Sé que no me perdonarás estos
ditirambos, Antonio, pero los escribo con la mejor intención, porque ambos
sabemos que en realidad me quedo corto. El miércoles por la mañana tenía
puesto, casualmente, a Carlos Cano. Sonaron los inconfundibles compases de
“Campanilleros”, que no hace mucho se disfrutaron en nuestras calles tras las
Vírgenes de Gloria. Y cuando el granaíno atacó el poema, mi mujer —mis
condolencias, doña Isabel— me advirtió: “Esa letra es de Burgos”. Estaba
gozando tanto que no había caído, la verdad. Y me acordé de aquel tarjetón que
conservo y releo de vez en cuando y que me encontré un Lunes Santo cuando fui a
trabajar. Aquel año me tocó cubrir el Domingo de Ramos, y tú escribiste: “Un
lirio del canasto de la Carretería por esa crónica”. Nunca tuvo un cofrade
mayor elogio, aunque tengo que reconocer —y todavía me escuece— que la lluvia
estropeó la cosas días después, y dado que yo no avisé a tiempo, él se me
adelantó y cuando nos vimos me llevé mi “rociada”: “Me acordé que era
periodista y llamé”, fueron sus palabras.
Así eras, Antonio, pura
responsabilidad profesional y entrega a la causa de tu ciudad. Mientras Carlos
cantaba en mi casa —“En el Arco de la
Macarena, nardo y yerbabuena, la Virgen está, Esperanza que ríe su pena morena,
Niña de gracia llena y Reina de la Madrugá”— tú agonizabas, justo enfrente.

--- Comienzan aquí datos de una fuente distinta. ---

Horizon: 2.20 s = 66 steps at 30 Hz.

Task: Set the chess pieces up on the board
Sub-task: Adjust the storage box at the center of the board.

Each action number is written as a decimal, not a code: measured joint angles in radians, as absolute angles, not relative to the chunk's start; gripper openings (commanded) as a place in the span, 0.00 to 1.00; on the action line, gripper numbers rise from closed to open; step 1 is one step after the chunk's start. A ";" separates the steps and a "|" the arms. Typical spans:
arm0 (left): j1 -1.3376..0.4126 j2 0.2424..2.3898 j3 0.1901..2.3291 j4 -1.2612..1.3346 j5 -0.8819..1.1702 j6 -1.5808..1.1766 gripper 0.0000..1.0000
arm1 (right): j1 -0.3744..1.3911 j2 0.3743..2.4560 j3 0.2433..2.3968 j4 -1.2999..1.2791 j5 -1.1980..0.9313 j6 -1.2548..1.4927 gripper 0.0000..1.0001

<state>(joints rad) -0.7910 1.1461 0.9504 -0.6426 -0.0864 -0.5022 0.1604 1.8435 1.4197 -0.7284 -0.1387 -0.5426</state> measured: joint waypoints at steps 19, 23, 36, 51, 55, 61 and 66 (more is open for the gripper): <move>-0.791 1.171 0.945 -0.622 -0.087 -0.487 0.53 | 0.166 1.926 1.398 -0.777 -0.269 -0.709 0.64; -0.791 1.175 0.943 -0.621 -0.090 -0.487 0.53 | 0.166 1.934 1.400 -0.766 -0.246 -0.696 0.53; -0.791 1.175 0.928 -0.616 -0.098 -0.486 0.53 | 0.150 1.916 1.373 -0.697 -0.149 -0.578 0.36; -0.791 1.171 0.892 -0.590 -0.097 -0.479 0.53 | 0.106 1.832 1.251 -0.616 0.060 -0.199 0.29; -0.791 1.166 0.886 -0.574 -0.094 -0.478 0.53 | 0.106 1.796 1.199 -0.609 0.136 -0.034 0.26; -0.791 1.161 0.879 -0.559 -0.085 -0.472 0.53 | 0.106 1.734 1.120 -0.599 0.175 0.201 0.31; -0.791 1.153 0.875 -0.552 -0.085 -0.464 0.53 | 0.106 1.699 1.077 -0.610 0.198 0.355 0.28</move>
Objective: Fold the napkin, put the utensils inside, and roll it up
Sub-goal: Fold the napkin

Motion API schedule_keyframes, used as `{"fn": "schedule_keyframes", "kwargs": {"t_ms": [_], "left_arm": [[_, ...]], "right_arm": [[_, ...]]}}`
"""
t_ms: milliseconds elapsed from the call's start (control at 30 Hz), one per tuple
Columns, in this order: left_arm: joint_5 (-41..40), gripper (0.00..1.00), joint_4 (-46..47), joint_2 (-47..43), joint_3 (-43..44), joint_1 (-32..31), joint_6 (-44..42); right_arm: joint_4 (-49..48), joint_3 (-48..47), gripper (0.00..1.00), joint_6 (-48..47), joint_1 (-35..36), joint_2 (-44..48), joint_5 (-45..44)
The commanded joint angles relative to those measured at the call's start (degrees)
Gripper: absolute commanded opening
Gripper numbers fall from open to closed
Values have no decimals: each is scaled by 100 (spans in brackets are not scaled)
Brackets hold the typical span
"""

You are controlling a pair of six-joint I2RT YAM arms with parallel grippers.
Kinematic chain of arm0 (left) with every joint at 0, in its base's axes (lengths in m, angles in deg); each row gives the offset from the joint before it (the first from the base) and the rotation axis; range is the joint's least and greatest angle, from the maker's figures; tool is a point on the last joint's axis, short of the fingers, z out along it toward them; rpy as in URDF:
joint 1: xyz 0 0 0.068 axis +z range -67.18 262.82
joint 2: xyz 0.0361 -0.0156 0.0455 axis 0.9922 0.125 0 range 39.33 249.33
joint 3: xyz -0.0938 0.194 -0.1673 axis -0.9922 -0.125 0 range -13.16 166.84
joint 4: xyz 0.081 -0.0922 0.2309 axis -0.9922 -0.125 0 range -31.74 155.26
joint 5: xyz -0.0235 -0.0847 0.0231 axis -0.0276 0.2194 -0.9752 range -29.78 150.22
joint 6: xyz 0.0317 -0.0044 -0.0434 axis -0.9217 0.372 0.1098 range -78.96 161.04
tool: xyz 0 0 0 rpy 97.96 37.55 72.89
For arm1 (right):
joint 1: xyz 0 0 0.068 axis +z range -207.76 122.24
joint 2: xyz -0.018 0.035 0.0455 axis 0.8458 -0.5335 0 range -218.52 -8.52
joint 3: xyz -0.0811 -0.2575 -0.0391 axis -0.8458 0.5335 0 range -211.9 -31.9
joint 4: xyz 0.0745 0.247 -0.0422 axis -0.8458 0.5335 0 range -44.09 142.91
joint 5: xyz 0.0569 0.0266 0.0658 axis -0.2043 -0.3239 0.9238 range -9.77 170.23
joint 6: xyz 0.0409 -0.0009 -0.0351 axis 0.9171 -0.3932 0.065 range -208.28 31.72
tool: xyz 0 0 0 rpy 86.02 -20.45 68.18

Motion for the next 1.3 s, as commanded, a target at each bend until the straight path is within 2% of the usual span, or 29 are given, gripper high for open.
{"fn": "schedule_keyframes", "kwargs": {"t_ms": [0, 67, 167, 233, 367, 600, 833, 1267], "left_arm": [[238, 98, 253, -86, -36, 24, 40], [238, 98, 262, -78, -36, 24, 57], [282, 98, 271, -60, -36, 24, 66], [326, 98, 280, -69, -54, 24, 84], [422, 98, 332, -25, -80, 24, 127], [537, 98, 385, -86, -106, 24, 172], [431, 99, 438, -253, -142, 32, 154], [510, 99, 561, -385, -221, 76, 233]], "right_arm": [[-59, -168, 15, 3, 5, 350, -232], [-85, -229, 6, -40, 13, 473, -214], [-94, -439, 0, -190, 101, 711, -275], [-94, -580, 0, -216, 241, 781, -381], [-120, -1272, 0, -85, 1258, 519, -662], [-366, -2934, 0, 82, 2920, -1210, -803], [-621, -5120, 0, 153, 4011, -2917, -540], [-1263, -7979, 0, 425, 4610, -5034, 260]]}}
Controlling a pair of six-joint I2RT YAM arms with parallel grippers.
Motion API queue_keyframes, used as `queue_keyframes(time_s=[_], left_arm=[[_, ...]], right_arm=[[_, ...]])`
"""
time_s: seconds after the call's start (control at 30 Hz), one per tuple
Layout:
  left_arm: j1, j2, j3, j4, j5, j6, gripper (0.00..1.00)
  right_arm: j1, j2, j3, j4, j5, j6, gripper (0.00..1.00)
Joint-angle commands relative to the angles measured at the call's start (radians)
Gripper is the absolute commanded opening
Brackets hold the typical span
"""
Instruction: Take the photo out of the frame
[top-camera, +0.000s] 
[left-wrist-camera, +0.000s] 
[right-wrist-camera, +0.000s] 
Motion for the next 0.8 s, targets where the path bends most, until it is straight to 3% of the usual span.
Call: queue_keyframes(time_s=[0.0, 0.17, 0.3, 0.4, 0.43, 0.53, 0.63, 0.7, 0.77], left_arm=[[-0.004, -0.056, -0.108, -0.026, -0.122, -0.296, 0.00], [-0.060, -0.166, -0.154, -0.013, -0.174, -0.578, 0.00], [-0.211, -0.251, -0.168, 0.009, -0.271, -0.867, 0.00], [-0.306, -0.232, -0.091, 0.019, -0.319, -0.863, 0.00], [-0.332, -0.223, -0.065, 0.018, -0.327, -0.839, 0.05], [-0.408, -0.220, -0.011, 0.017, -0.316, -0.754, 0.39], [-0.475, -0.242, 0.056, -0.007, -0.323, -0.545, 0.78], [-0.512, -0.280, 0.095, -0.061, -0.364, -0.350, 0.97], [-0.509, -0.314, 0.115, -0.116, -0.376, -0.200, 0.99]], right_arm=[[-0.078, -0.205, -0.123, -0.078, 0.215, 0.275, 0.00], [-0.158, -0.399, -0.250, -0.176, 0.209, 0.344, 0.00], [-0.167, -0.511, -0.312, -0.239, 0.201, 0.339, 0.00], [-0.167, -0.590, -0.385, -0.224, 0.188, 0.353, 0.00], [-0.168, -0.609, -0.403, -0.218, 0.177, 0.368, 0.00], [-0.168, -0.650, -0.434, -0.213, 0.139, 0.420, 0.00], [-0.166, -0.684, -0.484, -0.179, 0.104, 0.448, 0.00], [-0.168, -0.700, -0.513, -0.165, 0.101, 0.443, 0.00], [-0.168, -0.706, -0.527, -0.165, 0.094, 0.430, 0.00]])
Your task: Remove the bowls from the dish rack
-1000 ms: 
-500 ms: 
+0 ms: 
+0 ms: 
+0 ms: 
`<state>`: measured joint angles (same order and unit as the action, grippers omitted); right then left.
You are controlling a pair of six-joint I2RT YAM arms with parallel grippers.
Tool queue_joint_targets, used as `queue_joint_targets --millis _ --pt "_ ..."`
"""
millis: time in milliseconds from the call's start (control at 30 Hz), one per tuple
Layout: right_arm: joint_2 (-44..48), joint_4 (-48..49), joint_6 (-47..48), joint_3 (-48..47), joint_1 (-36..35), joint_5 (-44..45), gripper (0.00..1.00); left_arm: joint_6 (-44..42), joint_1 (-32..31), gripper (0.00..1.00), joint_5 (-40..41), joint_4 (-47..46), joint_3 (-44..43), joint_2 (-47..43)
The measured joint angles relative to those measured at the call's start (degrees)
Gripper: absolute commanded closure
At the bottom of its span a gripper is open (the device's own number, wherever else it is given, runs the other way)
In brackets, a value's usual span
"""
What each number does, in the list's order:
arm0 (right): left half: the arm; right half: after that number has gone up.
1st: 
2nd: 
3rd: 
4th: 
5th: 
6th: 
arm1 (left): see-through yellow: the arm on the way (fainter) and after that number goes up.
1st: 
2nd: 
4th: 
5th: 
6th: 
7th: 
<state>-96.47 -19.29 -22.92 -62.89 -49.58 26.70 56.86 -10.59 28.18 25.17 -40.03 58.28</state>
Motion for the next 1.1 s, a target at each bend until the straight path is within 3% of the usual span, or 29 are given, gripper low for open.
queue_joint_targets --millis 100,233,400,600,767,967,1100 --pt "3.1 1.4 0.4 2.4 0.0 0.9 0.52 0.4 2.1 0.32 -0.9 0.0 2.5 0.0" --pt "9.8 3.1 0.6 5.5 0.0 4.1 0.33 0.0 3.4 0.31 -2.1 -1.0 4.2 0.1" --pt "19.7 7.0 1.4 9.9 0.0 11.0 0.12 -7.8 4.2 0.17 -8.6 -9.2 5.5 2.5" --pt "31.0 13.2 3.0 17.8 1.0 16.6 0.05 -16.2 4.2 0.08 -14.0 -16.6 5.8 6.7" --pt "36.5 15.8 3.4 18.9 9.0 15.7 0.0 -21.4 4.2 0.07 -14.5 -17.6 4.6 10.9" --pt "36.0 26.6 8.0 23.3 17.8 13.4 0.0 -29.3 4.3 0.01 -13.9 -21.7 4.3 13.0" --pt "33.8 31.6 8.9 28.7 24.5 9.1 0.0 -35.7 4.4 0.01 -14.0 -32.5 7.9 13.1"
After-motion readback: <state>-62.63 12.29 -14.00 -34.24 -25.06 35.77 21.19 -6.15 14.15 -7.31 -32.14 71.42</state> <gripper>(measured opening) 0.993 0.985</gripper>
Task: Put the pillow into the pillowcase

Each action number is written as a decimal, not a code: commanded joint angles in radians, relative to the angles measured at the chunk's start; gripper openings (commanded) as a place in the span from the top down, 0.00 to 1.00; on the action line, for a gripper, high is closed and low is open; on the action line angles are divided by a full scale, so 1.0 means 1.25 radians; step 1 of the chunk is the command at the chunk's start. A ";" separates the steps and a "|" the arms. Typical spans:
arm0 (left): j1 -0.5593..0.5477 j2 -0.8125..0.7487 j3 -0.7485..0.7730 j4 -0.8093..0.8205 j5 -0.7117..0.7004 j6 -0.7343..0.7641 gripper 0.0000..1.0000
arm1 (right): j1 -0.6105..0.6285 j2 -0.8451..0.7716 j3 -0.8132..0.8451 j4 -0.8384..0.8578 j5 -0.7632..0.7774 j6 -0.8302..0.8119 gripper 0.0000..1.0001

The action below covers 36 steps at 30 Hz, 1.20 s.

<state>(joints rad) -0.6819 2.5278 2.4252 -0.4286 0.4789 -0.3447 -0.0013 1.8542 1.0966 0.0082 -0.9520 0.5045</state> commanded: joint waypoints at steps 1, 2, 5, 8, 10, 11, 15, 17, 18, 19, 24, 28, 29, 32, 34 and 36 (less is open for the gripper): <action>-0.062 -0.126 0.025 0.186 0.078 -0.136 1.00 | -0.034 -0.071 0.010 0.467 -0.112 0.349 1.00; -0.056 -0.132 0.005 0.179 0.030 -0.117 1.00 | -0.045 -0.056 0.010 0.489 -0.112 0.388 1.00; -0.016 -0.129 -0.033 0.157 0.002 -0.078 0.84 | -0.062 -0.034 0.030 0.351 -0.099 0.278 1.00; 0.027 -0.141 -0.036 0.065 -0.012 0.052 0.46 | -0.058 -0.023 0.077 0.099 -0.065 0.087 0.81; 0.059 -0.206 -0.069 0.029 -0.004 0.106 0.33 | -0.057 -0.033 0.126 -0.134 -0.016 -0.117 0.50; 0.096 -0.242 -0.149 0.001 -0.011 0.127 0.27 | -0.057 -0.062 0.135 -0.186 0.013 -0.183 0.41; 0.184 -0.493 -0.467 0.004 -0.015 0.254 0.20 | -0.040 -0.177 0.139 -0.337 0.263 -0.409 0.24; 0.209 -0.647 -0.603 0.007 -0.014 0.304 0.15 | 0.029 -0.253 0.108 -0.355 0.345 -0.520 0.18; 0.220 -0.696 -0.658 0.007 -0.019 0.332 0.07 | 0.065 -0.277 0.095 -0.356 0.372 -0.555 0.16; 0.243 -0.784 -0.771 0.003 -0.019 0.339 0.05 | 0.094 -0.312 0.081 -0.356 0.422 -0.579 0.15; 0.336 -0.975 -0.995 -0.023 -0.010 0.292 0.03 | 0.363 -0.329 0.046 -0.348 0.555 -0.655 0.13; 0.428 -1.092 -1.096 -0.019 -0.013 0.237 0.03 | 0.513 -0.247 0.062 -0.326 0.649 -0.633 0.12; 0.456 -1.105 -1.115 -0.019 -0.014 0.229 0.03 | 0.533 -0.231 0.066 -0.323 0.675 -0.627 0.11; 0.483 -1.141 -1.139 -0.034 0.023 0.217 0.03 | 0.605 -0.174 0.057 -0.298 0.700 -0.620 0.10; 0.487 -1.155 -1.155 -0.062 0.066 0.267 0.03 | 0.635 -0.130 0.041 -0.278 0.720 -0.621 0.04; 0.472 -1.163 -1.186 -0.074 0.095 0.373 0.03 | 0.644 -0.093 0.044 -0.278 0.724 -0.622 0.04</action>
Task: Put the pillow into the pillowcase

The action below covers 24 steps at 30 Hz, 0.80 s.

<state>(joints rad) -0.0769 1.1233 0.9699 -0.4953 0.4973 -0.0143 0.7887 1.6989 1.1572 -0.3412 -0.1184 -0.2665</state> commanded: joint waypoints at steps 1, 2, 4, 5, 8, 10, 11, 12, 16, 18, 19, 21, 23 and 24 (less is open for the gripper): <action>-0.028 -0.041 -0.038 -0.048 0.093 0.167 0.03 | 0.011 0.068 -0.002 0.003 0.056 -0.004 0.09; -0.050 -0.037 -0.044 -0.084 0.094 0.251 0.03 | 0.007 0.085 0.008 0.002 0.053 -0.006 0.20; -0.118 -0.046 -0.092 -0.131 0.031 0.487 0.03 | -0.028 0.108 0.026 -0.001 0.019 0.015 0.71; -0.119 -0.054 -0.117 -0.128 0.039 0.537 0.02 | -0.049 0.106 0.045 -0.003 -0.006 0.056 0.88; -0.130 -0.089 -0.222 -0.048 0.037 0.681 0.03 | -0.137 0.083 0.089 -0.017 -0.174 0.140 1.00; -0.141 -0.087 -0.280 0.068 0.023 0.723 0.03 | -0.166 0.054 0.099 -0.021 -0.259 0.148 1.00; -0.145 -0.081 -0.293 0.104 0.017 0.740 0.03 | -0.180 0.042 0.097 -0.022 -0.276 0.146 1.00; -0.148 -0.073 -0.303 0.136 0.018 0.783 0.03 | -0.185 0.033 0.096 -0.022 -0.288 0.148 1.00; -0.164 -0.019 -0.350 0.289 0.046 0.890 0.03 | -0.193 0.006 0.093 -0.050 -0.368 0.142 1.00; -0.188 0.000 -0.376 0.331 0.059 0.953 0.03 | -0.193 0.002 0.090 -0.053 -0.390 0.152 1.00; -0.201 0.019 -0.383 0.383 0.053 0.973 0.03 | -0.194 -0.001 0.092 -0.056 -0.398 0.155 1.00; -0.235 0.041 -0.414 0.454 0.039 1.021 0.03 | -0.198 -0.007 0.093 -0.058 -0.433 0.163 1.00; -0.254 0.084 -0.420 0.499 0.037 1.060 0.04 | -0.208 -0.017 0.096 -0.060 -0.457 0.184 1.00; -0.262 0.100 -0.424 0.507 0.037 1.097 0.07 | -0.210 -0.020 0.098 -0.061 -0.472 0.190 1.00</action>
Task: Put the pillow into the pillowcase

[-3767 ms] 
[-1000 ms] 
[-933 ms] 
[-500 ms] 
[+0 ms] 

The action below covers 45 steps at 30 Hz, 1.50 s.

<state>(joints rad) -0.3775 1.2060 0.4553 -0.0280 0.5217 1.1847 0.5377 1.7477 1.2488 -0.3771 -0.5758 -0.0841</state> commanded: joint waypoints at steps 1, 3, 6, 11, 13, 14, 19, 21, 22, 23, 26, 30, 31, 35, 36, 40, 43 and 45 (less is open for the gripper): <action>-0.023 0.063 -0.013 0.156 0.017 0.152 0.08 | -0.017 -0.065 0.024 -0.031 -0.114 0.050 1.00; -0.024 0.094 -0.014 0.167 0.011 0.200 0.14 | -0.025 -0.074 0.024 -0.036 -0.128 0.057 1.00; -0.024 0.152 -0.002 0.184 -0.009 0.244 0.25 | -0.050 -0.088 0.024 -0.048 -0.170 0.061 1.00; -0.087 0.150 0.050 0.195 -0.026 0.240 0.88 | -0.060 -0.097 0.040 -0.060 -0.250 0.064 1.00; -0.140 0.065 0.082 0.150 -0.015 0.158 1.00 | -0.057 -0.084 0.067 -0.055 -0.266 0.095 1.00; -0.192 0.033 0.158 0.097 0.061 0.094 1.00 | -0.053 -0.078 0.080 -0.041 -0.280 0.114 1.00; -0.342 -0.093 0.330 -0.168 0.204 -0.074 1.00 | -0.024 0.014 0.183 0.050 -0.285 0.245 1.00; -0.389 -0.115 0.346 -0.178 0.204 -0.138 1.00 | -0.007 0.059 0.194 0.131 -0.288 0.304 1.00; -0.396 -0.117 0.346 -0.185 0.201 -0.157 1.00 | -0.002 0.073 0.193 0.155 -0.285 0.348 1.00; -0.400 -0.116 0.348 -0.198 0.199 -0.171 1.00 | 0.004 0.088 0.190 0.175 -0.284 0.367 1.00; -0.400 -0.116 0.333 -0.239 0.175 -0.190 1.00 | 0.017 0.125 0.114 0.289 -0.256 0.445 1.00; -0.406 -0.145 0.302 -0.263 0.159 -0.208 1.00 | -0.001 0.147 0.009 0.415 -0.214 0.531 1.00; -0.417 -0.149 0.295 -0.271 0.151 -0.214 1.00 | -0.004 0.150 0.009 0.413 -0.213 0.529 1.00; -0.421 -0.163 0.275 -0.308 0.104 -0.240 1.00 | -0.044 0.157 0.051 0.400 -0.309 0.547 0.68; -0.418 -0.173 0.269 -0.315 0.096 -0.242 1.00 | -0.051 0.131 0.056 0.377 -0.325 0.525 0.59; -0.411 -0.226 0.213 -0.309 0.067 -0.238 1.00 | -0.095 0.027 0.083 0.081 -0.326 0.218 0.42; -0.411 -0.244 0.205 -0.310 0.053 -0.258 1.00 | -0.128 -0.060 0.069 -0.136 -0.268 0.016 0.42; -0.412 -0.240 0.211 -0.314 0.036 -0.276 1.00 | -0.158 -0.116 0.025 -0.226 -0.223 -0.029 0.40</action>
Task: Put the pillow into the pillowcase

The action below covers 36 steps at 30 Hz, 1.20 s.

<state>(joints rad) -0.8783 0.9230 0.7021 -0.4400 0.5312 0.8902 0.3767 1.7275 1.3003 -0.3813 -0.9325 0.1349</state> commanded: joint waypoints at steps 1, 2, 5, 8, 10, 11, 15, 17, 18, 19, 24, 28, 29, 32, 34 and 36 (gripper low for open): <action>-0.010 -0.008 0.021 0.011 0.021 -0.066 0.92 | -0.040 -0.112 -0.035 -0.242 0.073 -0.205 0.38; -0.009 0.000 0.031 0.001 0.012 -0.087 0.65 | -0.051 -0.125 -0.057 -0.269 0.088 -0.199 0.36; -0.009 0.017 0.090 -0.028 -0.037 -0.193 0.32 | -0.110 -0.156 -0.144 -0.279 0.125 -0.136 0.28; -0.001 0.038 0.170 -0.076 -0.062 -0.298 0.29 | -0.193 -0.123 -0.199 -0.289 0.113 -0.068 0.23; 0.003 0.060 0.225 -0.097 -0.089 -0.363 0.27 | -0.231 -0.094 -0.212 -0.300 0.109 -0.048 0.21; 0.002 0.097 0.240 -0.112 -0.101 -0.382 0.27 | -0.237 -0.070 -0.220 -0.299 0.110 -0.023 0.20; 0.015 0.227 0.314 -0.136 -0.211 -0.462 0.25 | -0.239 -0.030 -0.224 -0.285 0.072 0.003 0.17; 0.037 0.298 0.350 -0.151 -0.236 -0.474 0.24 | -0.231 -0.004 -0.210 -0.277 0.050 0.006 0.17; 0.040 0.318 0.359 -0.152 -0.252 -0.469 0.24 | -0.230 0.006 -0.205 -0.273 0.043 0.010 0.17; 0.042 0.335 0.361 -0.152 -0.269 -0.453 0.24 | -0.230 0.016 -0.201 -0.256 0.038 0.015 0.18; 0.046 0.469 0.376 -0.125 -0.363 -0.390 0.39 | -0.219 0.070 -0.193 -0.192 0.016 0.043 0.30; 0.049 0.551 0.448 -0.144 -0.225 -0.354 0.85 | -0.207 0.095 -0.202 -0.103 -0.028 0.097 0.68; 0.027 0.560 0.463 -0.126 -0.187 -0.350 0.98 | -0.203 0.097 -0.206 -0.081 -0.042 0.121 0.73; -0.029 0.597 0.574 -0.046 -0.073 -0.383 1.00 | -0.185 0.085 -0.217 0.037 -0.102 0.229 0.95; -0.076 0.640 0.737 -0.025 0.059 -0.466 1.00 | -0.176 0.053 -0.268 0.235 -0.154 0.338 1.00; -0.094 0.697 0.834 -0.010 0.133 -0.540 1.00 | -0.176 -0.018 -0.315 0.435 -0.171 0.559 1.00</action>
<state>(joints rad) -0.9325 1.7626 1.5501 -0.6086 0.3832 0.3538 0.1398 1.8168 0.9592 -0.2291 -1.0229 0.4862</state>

Te has llevado la mejor visión, la que siempre soñaste, desde que le cantaste a
la Giganta aquella declaración de amor inefable, cuando Carlos Ortega se
encaramó con su cámara a lo alto de la Giralda, pasando por encima del tiempo
(quinientos años). Un pellizco se me ha quedado cogido al corazón, querido
Antonio. Te debo un lirio eterno del barco del carbón.
Ahora que habitas los palcos que
están en los cielos, mírala y vuelve a dejar constancia de ello: “Pasa la gracia, pasa la luz, pasa la flor,
pasa Sevilla, pasa la Madre de Dios.”